Before going deep into CRS, it’s good to know what a cluster and why it is required?
Let’s see –
A Cluster is a feature of High Availability, where it eliminates single point of failure.
In simple, a group of systems(nodes) works together to form as a single system so as to achieve it’s objective. So, physically they are group of systems(nodes), but logically they work as a single system.
There are different types of clusters – like High Availability Clusters, Load balancing clusters etc.,
How these clusters work?
All the servers in the cluster communicate with each other through polling. These Servers continually polls every other server in the cluster to ensure that they are still operational. This polling takes place over a private “heartbeat” network, which requires its own separate cable run.
Each clustered server is connected to:
• The network, via LAN connection • A common mass storage device, via shared data bus • The other server(s) in the cluster, through a simple interconnect device such as a secondary network card.

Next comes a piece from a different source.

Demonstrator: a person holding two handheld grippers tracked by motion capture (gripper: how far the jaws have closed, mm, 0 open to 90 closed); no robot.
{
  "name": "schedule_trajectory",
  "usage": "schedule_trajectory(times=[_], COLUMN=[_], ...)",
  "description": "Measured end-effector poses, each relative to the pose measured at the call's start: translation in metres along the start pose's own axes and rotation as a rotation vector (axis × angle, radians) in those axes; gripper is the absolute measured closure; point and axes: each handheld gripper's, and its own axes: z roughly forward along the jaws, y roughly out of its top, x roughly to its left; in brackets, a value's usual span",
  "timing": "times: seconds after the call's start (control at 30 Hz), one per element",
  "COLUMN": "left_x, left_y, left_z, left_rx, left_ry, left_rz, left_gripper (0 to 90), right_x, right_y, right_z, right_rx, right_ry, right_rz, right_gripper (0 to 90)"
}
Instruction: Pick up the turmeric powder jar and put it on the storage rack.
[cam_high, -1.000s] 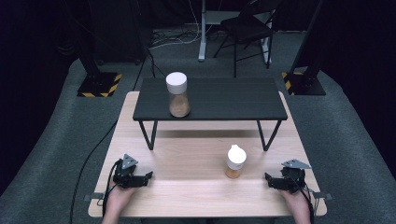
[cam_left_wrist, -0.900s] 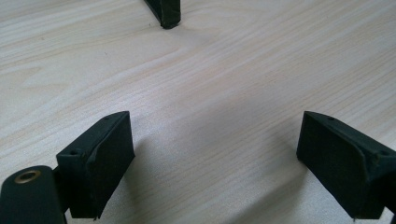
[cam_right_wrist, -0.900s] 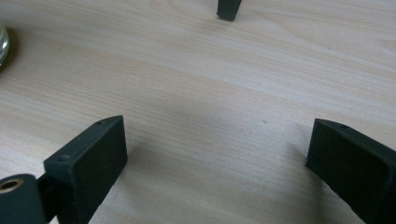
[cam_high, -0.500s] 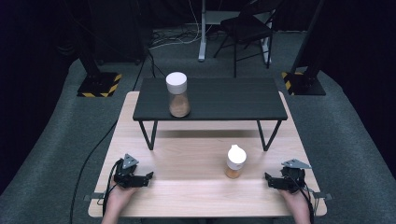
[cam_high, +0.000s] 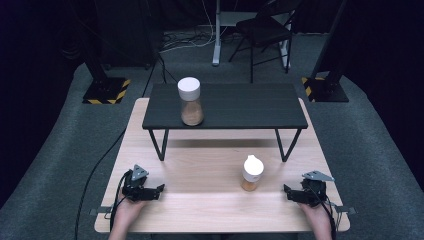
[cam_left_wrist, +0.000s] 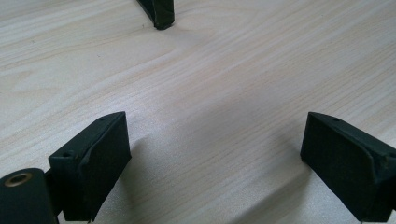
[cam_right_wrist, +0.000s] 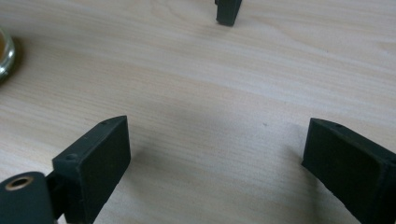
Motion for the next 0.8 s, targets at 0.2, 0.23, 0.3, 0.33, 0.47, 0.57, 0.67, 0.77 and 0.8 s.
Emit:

When a failover takes place, all three connections become involved. If the failed server is no longer available over the private heartbeat connection, it is polled on the LAN. If this yields no response, then the polling server must take over the failed server’s assignment of connecting users to the common data source via the data bus.
One subtle, but serious condition all clustering software must be able to handle is split-brain. Split-brain occurs when all of the private links go down simultaneously, but the cluster nodes are still running. If that happens, each node in the cluster may mistakenly decide that every other node has gone down and attempt to start services that other nodes are still running. Having duplicate instances of services may cause data corruption on the shared storage.
There are quite lot number of clustering solutions available through vendors like HP, IBM, SUN, Veritas etc.,
Oracle use to depend on these vendors for the clustering solution to implement RAC, until Oracle9i. Having different vendors for cluster management and the database was problematic and introduced many obstacles for administrators. Oracle 10g RAC now eliminates these issues with the introduction of Cluster Ready Services.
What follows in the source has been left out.